Won’t you be my neighbor?
- Mr. Rogers
Galatians 5:14
For all the law is fulfilled in one word, even in this: You shall love your neighbor as yourself.
Galatians 6:2
Carry each other’s burdens, and in this way, you will fulfill the law of Christ.
Food for Thought
Almost daily, I think about how blessed I was to grow up in a multi-generational household. Residing within the four walls of our humble abode were my mother, my maternal grandparents, and myself. The home, which was built in 1954 in my hometown, was constructed in the first established neighborhood development for Black residents.
I have many wonderful, poignant memories of growing up in this house. Often, my mind finds a warm, comfy space as I reflect on the mornings I would patiently wait as my granddaddy made me cheese toast before school, the holiday seasons when I’d watch grandma tap her foot to the beat of her favorite Christmas songs as they played on the record player, and the collective “Welcome Home!” we’d give my mama when she returned home from work. Oh, and I can’t forget “Talkin’ Turkey” with my grandma - we’d lay in the bed at night and talk about all kinds of hot kid topics. Our session typically ended with her making me a late-night snack, much to the dismay of my educator mama who believed I should be asleep.
As I type, that warm, comfy space arises, not only because those memories are palpable, but because I’m sitting in the same house I grew up in as I share these thoughts. While my grandparents haven’t been present in their earthly bodies for almost 19 and 15 years, the love they so freely allowed to pour from their hearts into the people who lived under this roof, and crossed the threshold of their yard, still reigns supreme.
You see, my grandparents could serve as ambassadors for the word “welcome”. It was who they were. The foundation they laid for their family wasn’t just reserved for those in their bloodline. It extended to neighbors, their children, friends, friends' friends, my friends, business associates, the mailman, delivery drivers, whomever. All were welcomed.
But, do you want to know what’s really cool about all of this? The majority of the people in my neighborhood exemplified this same characteristic. So, in addition to being grateful for the household I grew up in, I’m also grateful for the neighborhood I was raised in. There were so many good people around us, and if you need an example of a true village, I can share stories for hours of what mine looked like. Neighbors looked out for one another. Neighbors had keys to one another’s houses. I could go to some neighbors' houses and enter without knocking or ringing a doorbell.

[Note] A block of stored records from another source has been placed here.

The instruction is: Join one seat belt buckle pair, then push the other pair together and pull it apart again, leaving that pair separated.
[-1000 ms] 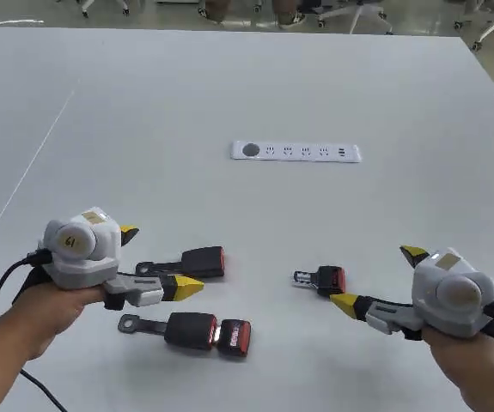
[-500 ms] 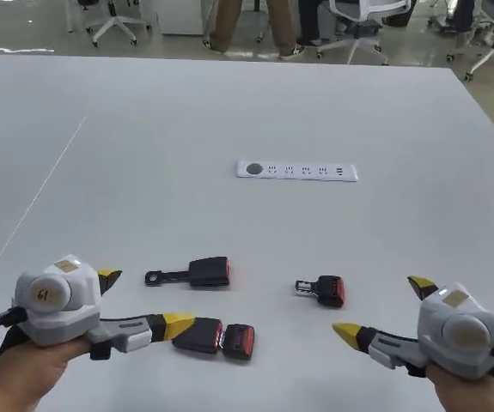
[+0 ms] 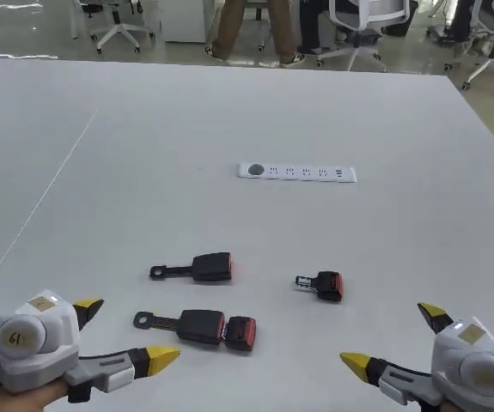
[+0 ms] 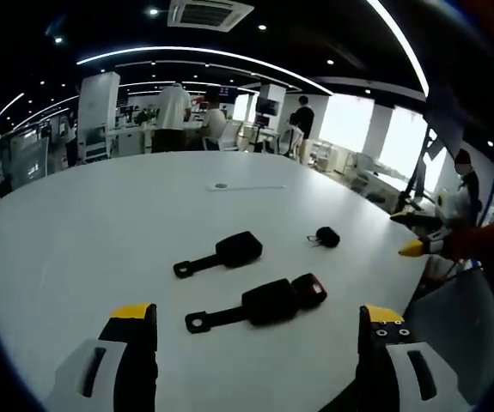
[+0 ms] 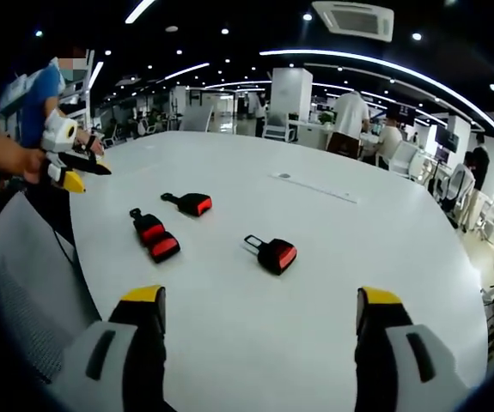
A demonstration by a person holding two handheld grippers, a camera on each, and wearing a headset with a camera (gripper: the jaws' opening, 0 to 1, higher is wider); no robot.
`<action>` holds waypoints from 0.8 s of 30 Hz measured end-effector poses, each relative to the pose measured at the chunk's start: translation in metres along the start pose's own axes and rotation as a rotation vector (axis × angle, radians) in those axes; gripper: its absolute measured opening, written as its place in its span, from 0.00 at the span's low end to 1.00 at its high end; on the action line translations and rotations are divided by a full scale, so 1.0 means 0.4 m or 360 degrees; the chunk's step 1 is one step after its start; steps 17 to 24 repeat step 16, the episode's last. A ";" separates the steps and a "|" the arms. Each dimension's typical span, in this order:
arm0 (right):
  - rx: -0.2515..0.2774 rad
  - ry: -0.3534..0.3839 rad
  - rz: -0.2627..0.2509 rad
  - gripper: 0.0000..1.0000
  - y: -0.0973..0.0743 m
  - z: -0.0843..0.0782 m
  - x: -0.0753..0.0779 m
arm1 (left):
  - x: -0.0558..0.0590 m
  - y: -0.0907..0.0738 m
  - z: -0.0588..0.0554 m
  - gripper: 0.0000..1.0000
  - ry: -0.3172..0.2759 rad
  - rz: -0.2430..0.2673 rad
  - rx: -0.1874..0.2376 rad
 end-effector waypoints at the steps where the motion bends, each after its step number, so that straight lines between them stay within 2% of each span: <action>1: 0.0005 0.0013 0.0001 0.93 -0.006 -0.001 -0.005 | 0.002 -0.006 -0.006 1.00 -0.0003 0.0001 -0.0003; 4: 0.0019 0.0020 -0.0013 0.93 -0.022 -0.005 -0.020 | 0.011 -0.018 -0.014 1.00 -0.0004 0.0005 -0.0007; 8: 0.0005 0.0032 -0.0019 0.93 -0.024 -0.019 -0.031 | 0.008 -0.033 -0.021 1.00 -0.0044 0.0009 0.0015; 12: -0.0005 0.0034 -0.0015 0.93 -0.023 -0.018 -0.040 | 0.014 -0.042 -0.022 1.00 -0.0025 0.0016 0.0020; 24: 0.0000 0.0025 -0.0012 0.93 -0.020 -0.015 -0.042 | 0.015 -0.048 -0.020 1.00 -0.0022 0.0020 0.0020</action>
Point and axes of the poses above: the centre of the closed fingertips' face, and the gripper's own axes: y roughly forward along the fingers, x roughly to its right, z roughly out of its top, the point moved 10 cm from there along -y, roughly backward along the fingers, and after that the axes turned 5 degrees about x, right-handed, at the moved point
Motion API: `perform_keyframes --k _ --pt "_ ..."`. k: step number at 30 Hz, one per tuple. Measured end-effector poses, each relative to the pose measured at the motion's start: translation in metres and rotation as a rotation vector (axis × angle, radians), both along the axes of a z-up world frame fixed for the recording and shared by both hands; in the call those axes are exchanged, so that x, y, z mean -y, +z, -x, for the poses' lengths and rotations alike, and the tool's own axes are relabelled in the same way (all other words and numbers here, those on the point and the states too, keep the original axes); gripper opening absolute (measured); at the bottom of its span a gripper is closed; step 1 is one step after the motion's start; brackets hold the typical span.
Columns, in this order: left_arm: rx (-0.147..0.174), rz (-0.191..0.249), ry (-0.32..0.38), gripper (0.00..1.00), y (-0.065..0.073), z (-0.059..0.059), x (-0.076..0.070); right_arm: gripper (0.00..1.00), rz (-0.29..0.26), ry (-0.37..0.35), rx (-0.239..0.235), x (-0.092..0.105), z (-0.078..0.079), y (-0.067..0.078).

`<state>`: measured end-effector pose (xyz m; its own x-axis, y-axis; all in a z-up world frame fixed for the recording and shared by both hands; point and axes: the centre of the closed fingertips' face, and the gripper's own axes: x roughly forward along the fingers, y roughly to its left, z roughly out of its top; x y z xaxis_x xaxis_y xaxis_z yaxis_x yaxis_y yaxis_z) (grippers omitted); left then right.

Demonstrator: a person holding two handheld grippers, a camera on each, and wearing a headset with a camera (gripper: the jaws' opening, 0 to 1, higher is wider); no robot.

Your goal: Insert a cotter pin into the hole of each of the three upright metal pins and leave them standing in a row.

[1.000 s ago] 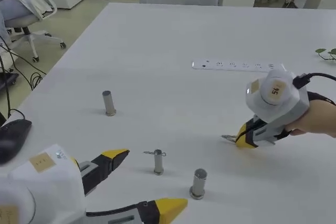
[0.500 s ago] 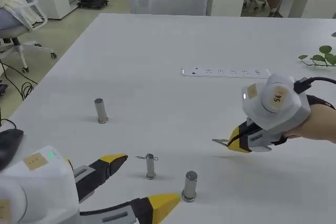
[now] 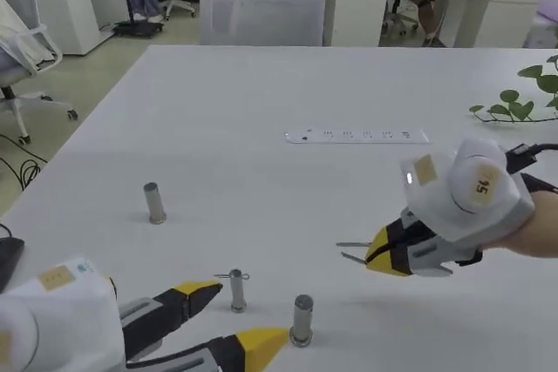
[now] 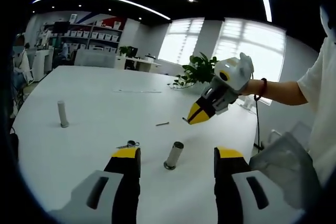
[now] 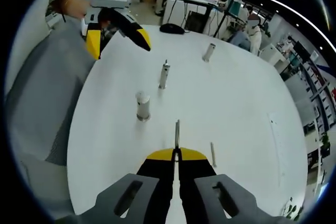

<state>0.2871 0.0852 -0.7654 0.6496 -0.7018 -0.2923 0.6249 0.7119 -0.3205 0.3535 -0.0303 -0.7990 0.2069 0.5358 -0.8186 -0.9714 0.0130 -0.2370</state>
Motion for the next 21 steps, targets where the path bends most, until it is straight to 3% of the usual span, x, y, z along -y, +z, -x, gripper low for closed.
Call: perform_keyframes --k 18,21 --pt "-0.076 0.080 -0.085 0.41 -0.001 0.022 0.036 0.02 -0.032 0.115 0.026 -0.019 0.057 0.016" --pt "-0.095 0.118 -0.091 0.39 0.001 0.024 0.041 0.02 -0.036 0.130 0.028 -0.023 0.066 0.017"
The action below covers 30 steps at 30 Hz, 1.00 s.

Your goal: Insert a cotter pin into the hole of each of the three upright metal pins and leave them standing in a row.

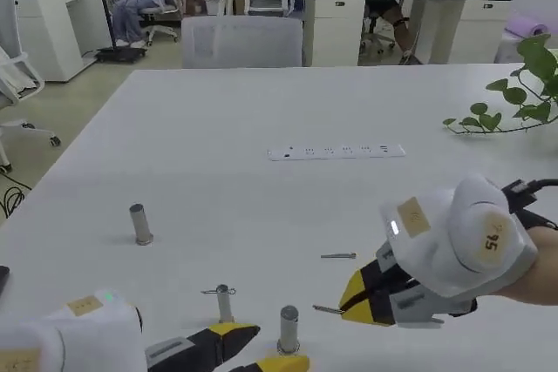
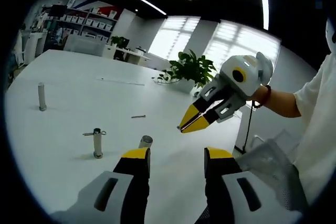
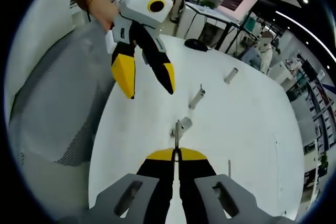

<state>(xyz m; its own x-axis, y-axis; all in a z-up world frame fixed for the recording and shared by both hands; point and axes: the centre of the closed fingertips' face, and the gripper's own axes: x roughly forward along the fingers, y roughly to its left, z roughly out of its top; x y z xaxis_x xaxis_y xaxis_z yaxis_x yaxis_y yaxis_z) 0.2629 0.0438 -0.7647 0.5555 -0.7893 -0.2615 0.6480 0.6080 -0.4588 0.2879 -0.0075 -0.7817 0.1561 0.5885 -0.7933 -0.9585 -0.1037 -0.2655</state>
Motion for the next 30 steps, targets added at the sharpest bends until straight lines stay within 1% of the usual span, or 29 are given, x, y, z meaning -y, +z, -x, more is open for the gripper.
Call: perform_keyframes --k 3,4,8,9,11,12,13,15,16,18,22,24,29,30 --pt "-0.016 0.015 -0.005 0.36 0.000 0.002 0.003 0.02 -0.004 0.010 -0.001 -0.003 0.006 0.001" --pt "-0.027 0.021 -0.007 0.36 0.000 0.002 0.005 0.02 -0.007 0.017 0.000 -0.004 0.009 0.001" --pt "-0.055 0.054 -0.015 0.32 0.001 0.005 0.009 0.02 -0.007 0.030 0.002 -0.007 0.016 0.001" --pt "-0.064 0.063 -0.015 0.32 0.001 0.005 0.010 0.02 -0.007 0.035 0.002 -0.007 0.019 0.001" --pt "-0.094 0.081 -0.010 0.29 0.001 0.004 0.011 0.02 -0.011 0.040 0.004 -0.009 0.022 0.001" --pt "-0.104 0.092 -0.008 0.27 0.002 0.004 0.011 0.02 -0.012 0.041 0.005 -0.009 0.023 0.001" --pt "-0.119 0.120 -0.006 0.25 0.004 0.003 0.013 0.02 -0.012 0.045 0.005 -0.010 0.024 0.001" --pt "-0.139 0.151 0.004 0.25 0.005 0.001 0.014 0.02 -0.015 0.052 0.008 -0.011 0.027 0.000" --pt "-0.145 0.158 0.001 0.25 0.006 0.001 0.015 0.02 -0.018 0.054 0.009 -0.012 0.028 0.001" --pt "-0.156 0.164 -0.004 0.22 0.006 0.000 0.016 0.02 -0.020 0.057 0.010 -0.013 0.030 0.001" --pt "-0.199 0.196 -0.004 0.17 0.005 -0.001 0.019 0.02 -0.026 0.058 0.013 -0.014 0.032 0.001" --pt "-0.208 0.208 -0.005 0.14 0.006 -0.001 0.020 0.02 -0.029 0.059 0.013 -0.014 0.033 0.001" --pt "-0.228 0.209 -0.017 0.12 0.004 0.002 0.023 0.02 -0.035 0.057 0.021 -0.015 0.034 0.003" --pt "-0.237 0.210 -0.019 0.12 0.003 0.003 0.024 0.02 -0.039 0.056 0.024 -0.015 0.034 0.004"
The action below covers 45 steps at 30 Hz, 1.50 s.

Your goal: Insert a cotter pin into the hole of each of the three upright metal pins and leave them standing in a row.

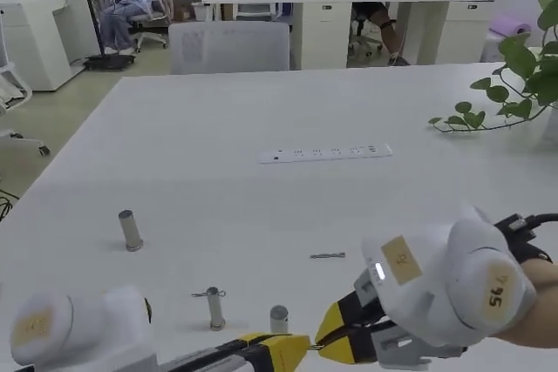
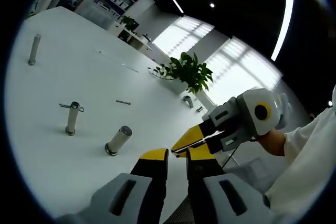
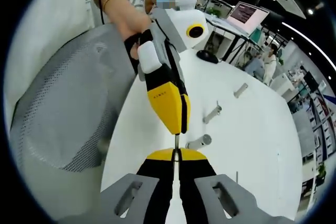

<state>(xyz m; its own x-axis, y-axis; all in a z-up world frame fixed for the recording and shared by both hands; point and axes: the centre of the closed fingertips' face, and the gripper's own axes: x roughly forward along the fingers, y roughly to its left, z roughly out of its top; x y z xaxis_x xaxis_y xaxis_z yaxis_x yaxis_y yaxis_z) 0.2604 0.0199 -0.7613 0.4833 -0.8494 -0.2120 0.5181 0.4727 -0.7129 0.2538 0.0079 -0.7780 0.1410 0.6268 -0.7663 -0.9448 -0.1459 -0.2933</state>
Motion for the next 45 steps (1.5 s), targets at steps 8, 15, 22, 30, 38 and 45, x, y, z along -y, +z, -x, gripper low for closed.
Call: perform_keyframes --k 8,15,22,30,38,45 --pt "-0.019 -0.001 -0.013 0.06 -0.0029 0.0022 0.0028 0.02 -0.003 0.002 0.008 -0.0011 0.0013 0.0015" --pt "-0.025 -0.011 -0.017 0.03 -0.0046 0.0024 0.0039 0.02 -0.009 -0.006 0.017 -0.0021 -0.0001 0.0030" --pt "-0.028 -0.023 -0.006 0.01 -0.0066 0.0008 0.0028 0.02 -0.004 -0.009 0.019 -0.0013 -0.0007 0.0024" --pt "-0.018 -0.020 0.005 0.01 -0.0058 -0.0017 0.0026 0.03 -0.005 -0.019 0.019 -0.0015 -0.0031 0.0033" --pt "0.005 -0.022 0.000 0.00 -0.0036 -0.0025 0.0013 0.03 -0.016 -0.041 -0.001 -0.0028 -0.0037 0.0049" --pt "0.068 -0.049 -0.012 0.00 0.0005 -0.0030 -0.0010 0.05 -0.048 -0.065 -0.018 -0.0042 -0.0055 0.0069"
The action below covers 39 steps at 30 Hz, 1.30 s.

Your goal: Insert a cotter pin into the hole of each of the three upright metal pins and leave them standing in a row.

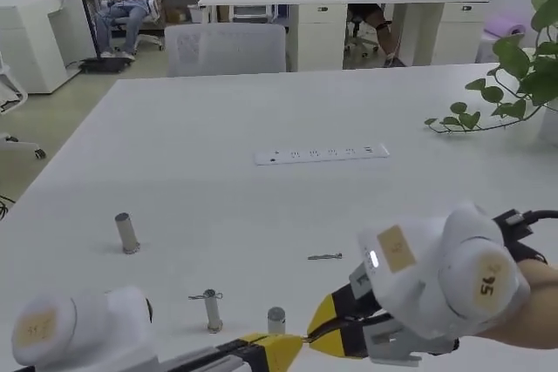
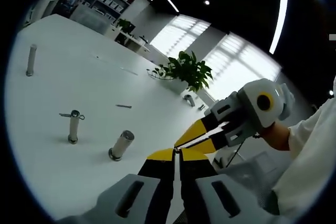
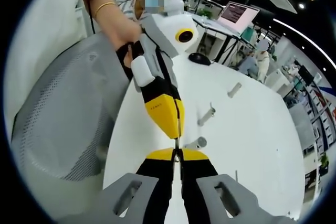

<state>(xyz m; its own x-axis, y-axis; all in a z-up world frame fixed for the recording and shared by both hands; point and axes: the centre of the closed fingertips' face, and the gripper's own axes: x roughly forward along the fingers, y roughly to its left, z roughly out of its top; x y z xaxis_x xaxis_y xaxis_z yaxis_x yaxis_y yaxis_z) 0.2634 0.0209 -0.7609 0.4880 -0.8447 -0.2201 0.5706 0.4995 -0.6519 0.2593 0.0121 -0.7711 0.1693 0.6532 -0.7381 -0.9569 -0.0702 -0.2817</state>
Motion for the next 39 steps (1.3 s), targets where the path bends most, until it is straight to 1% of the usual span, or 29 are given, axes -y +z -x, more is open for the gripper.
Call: perform_keyframes --k 2,3,4,5,7,8,9,10,11,12,13,14,15,16,17,18,19,20,22,23,24,26,27,28,29,32,35,37,39 --pt "0.026 -0.018 -0.013 0.00 0.001 0.001 0.000 0.10 0.000 -0.011 0.004 0.002 -0.002 -0.001" --pt "0.040 -0.035 -0.018 0.00 0.000 0.002 -0.001 0.13 -0.003 -0.017 -0.005 0.003 -0.002 -0.001" --pt "0.050 -0.050 -0.026 0.00 -0.001 0.003 -0.001 0.13 -0.010 -0.022 -0.012 0.003 -0.002 0.000" --pt "0.075 -0.072 -0.038 0.00 -0.002 0.004 -0.002 0.13 -0.015 -0.027 -0.017 0.003 -0.002 0.000" --pt "0.086 -0.076 -0.044 0.00 -0.001 0.006 -0.002 0.13 -0.021 -0.035 -0.029 0.005 -0.002 0.000" --pt "0.098 -0.084 -0.055 0.00 -0.002 0.006 -0.002 0.13 -0.029 -0.043 -0.047 0.005 -0.001 0.000" --pt "0.120 -0.105 -0.067 0.00 -0.003 0.007 -0.003 0.13 -0.037 -0.048 -0.057 0.005 -0.001 0.001" --pt "0.129 -0.116 -0.076 0.00 -0.004 0.008 -0.004 0.13 -0.045 -0.052 -0.071 0.005 0.000 0.001" --pt "0.148 -0.127 -0.088 0.00 -0.003 0.009 -0.003 0.13 -0.050 -0.054 -0.086 0.005 0.001 0.001" --pt "0.162 -0.135 -0.097 0.00 -0.003 0.009 -0.003 0.13 -0.063 -0.060 -0.106 0.005 0.003 0.001" --pt "0.162 -0.135 -0.100 0.00 -0.003 0.010 -0.003 0.13 -0.072 -0.064 -0.123 0.005 0.004 0.001" --pt "0.173 -0.137 -0.114 0.00 -0.003 0.012 -0.003 0.13 -0.079 -0.067 -0.142 0.005 0.005 0.001" --pt "0.194 -0.151 -0.128 0.00 -0.003 0.013 -0.003 0.14 -0.081 -0.069 -0.171 0.006 0.008 0.000" --pt "0.213 -0.165 -0.142 0.00 -0.004 0.014 -0.003 0.14 -0.087 -0.073 -0.178 0.006 0.007 0.000" --pt "0.222 -0.175 -0.164 0.00 -0.004 0.017 -0.002 0.14 -0.102 -0.069 -0.206 0.005 0.010 0.001" --pt "0.233 -0.187 -0.169 0.00 -0.005 0.017 -0.002 0.14 -0.112 -0.067 -0.236 0.004 0.014 0.001" --pt "0.243 -0.198 -0.185 0.00 -0.006 0.019 -0.001 0.14 -0.124 -0.073 -0.248 0.004 0.014 0.002" --pt "0.246 -0.201 -0.193 0.00 -0.006 0.020 0.000 0.14 -0.133 -0.074 -0.252 0.004 0.014 0.002" --pt "0.265 -0.208 -0.217 0.00 -0.007 0.022 0.001 0.14 -0.145 -0.074 -0.292 0.005 0.016 0.002" --pt "0.272 -0.211 -0.222 0.00 -0.007 0.023 0.002 0.15 -0.145 -0.072 -0.301 0.006 0.017 0.002" --pt "0.286 -0.219 -0.237 0.00 -0.007 0.024 0.003 0.15 -0.150 -0.068 -0.308 0.007 0.018 0.002" --pt "0.294 -0.221 -0.248 0.00 -0.007 0.026 0.004 0.15 -0.164 -0.065 -0.349 0.008 0.021 0.002" --pt "0.305 -0.222 -0.264 0.00 -0.006 0.027 0.005 0.15 -0.168 -0.064 -0.360 0.008 0.022 0.002" --pt "0.314 -0.222 -0.275 0.00 -0.006 0.028 0.006 0.16 -0.169 -0.058 -0.376 0.009 0.024 0.001" --pt "0.330 -0.233 -0.283 0.00 -0.006 0.029 0.007 0.16 -0.169 -0.058 -0.386 0.010 0.025 0.000" --pt "0.347 -0.243 -0.309 0.00 -0.006 0.031 0.008 0.16 -0.163 -0.039 -0.421 0.013 0.030 -0.002" --pt "0.361 -0.238 -0.328 0.00 -0.005 0.034 0.010 0.15 -0.169 -0.035 -0.451 0.014 0.033 -0.004" --pt "0.376 -0.235 -0.349 0.00 -0.004 0.036 0.012 0.15 -0.165 -0.026 -0.458 0.016 0.035 -0.006" --pt "0.382 -0.229 -0.360 0.00 -0.003 0.038 0.013 0.15 -0.163 -0.019 -0.485 0.016 0.039 -0.007"
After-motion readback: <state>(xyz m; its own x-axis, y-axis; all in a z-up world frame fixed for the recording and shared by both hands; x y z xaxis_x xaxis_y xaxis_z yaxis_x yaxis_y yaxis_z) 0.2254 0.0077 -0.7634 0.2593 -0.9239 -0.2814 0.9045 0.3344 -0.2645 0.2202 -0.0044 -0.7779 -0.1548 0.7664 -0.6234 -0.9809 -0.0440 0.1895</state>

Before Amazon was a thing, my friends and I were on delivery and collection duties for various reasons. Every year, my grandma made chow chow. I loathed the time of year when that silver contraption was attached to the counter. I knew for the next few days I would be making my rounds with the jars of “stuff that stank.” And when someone in the neighborhood passed or a neighbor had a death in the family, a few of us grandchildren went house to house collecting funds for neighborhood flowers.
Back then, finding out what was going on with neighbors wasn’t considered nosy; it was genuine concern. If an emergency vehicle showed up in the neighborhood, the phone immediately went to work because neighbors were calling to inquire about where it went. If someone hadn’t been seen in a day, neighbors were putting plans into action to find out what was going on.
I can go on and on about my neighborhood, the neighborhood I’m proud to say still upholds a lot of these principles. What I experienced growing up is what I believe we all need more of today. Today, a lot of us are so busy checking off our lists that we don’t take the time to get to know those around us. I can’t imagine not knowing my neighbors. For me, welcome and neighborliness are an integral part of the concept of home. Home is where we feel connected, where we feel a part, where we feel comfortable. The camaraderie. The acknowledgment. The conversations. The warm, comfy space. ‘Cause let’s face it, if you should feel welcomed anywhere it should be at home.
Being neighborly doesn’t have to be reserved for your neighbors. Think about ways you can exemplify neighborly characteristics when you’re out and about.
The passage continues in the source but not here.